If a release is broken:

  1. Deprecate, don't unpublish (unpublish has a 72h window and is destructive):
    npm deprecate @aiox-squads/core@X.Y.Z "Use X.Y.Z-1 — see issue #N"
  2. Re-publish the previous good version under latest:
    npm dist-tag add @aiox-squads/core@X.Y.Z-1 latest
  3. Open an incident issue and follow this procedure from the top for the fix.

Failure modes I have seen

These are real incidents — keep them in mind when something goes sideways.

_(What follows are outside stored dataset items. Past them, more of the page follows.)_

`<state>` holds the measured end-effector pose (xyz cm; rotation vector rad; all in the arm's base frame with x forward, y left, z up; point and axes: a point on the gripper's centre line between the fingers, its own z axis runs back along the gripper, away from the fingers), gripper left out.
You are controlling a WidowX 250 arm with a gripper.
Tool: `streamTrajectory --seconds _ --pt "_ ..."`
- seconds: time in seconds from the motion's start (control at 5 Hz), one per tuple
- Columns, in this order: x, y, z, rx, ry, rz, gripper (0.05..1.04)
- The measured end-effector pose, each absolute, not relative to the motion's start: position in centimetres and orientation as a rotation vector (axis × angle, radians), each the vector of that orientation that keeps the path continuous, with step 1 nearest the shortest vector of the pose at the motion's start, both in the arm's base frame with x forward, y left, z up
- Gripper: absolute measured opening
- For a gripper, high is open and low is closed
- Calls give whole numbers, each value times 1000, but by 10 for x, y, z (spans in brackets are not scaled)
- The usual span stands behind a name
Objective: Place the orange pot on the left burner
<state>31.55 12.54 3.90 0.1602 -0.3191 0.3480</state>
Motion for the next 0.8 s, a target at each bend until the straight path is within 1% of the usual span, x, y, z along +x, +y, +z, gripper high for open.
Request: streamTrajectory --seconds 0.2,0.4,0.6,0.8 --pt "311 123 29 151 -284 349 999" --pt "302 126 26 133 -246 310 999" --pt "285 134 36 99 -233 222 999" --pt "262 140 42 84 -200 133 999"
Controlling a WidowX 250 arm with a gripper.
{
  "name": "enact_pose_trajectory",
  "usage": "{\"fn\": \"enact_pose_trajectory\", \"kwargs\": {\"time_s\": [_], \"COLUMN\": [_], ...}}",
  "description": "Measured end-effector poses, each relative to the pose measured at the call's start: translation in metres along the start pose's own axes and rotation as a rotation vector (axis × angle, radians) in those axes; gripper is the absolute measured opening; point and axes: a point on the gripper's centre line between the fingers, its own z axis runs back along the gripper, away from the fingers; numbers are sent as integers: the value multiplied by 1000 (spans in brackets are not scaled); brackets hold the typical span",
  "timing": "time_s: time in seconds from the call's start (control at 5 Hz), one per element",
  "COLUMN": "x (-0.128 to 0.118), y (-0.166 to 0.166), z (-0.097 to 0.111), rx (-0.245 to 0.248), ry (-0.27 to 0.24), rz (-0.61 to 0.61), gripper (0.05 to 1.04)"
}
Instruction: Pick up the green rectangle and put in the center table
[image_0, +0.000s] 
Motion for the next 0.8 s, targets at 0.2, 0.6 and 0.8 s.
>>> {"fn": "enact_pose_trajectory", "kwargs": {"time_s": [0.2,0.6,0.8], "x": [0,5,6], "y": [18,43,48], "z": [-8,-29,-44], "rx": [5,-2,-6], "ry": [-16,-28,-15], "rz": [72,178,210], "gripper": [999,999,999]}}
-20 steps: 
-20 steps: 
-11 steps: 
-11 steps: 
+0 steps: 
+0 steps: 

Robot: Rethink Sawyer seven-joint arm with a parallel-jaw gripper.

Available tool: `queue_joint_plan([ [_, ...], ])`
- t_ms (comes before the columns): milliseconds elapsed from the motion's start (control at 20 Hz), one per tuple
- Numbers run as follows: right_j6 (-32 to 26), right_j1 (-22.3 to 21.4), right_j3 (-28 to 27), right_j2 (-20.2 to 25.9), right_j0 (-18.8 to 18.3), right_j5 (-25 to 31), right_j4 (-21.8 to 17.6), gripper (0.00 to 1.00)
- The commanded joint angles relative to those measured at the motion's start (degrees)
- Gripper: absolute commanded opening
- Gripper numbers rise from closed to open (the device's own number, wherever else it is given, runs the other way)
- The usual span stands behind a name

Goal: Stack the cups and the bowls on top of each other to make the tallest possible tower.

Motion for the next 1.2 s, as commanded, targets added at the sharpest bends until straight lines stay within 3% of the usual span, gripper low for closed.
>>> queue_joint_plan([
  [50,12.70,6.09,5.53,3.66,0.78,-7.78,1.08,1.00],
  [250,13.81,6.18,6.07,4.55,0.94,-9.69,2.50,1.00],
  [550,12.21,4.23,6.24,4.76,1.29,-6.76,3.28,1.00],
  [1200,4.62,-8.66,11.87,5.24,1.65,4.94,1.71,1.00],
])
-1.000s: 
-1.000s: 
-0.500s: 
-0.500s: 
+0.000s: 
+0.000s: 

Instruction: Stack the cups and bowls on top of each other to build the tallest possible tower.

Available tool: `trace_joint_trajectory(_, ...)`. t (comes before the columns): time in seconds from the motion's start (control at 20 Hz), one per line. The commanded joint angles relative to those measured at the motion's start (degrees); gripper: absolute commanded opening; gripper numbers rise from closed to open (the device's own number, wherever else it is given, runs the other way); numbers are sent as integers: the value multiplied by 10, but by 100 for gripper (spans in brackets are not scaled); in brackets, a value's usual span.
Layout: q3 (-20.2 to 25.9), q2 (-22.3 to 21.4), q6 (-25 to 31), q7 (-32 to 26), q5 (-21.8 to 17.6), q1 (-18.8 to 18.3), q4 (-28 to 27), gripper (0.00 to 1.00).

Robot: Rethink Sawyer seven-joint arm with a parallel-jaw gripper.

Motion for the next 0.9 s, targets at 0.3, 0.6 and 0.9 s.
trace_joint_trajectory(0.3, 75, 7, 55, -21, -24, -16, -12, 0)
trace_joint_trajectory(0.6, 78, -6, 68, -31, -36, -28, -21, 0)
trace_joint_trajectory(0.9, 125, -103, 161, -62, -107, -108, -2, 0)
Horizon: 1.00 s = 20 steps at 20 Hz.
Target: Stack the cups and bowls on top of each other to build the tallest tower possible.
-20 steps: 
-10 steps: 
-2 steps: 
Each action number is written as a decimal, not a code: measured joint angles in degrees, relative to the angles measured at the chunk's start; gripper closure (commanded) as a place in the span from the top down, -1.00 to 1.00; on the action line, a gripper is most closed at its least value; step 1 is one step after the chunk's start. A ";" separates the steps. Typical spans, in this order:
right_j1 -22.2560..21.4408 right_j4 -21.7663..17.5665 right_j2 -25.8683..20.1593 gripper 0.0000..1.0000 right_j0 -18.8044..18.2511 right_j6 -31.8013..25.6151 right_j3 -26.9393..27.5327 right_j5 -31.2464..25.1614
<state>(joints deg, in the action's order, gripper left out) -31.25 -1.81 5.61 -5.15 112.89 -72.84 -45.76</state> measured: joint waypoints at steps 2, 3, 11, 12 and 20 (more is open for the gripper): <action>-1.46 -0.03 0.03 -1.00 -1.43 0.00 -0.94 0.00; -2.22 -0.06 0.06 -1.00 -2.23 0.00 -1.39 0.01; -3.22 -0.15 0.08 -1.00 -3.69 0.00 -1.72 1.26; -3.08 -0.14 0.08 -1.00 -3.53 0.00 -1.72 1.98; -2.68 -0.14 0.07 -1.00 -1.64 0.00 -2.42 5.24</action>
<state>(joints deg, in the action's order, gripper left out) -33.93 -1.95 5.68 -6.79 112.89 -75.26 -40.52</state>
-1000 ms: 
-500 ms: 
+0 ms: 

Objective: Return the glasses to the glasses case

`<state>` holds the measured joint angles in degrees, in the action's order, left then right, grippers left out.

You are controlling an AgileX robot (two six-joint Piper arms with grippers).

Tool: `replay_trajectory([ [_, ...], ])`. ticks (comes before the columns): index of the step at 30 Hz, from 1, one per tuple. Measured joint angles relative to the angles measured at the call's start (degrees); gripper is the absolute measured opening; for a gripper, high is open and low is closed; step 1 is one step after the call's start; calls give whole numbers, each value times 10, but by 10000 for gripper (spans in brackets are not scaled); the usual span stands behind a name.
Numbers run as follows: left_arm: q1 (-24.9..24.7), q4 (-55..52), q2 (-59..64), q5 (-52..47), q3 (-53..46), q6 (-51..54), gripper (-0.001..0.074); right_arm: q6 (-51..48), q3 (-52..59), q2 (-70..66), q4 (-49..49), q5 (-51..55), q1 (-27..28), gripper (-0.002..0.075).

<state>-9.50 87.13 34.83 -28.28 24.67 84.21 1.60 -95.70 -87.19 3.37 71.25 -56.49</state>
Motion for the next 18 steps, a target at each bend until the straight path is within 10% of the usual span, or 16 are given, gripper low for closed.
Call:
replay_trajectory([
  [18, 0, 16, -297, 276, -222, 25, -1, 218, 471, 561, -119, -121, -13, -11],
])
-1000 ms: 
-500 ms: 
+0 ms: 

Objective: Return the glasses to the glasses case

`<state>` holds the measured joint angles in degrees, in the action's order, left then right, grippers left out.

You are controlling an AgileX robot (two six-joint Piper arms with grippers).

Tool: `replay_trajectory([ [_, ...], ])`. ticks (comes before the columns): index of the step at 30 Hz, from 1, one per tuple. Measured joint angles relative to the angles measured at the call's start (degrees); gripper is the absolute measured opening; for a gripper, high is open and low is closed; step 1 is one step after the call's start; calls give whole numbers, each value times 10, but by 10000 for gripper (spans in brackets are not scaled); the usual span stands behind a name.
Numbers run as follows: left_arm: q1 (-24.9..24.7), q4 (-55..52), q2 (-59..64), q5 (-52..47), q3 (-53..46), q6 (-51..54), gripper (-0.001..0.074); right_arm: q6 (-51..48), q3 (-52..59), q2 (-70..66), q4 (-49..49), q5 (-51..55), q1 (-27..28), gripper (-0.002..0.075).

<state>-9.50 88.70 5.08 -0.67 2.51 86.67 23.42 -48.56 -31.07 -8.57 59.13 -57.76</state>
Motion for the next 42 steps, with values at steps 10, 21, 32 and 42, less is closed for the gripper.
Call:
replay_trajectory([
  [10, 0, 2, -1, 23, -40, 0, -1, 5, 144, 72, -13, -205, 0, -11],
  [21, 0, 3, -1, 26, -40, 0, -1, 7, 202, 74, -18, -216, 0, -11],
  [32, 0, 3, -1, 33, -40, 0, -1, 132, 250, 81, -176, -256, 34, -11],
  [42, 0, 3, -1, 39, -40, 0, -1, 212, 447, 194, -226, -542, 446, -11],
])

  • Race condition between publish and publish_legacy_aiox_core (fixed 2026-05-17): compat depends on scoped package but jobs ran in parallel. Smoke test legacy npx timed out because the scoped package wasn't yet on the CDN. Fix: serialize publish_legacy_aiox_core after publish.
  • Two-system branch protection (documented 2026-05-17): there is both a ruleset AND a legacy branch protection. The gh pr merge --admin bypass works for neither in isolation when CODEOWNERS is required by both. You must relax both, in the same shell, with the restore as a finally.
  • --silent swallowing npm error context (PR #742): the installer used --silent --no-save and npm 10+ silently walked the directory tree past the target into the first ancestor with a package.json, then exited 0, then the post-install integrity check failed with a generic "did not create" message. Fix: --prefix=<targetDir> --workspaces=false.
  • Windows backslash escape in node -e over Git Bash (fixed 2026-05-17): interpolating ${{ github.workspace }} directly into a node -e script inside Git Bash on a Windows runner turns D:\a\... into D:a... because \a is interpreted as an escape sequence. Fix: pass via env var and read from process.env.

Last updated: 2026-05-17 (after PR #742 hotfix + 5.2.6 release). Owner: @devops (Gage).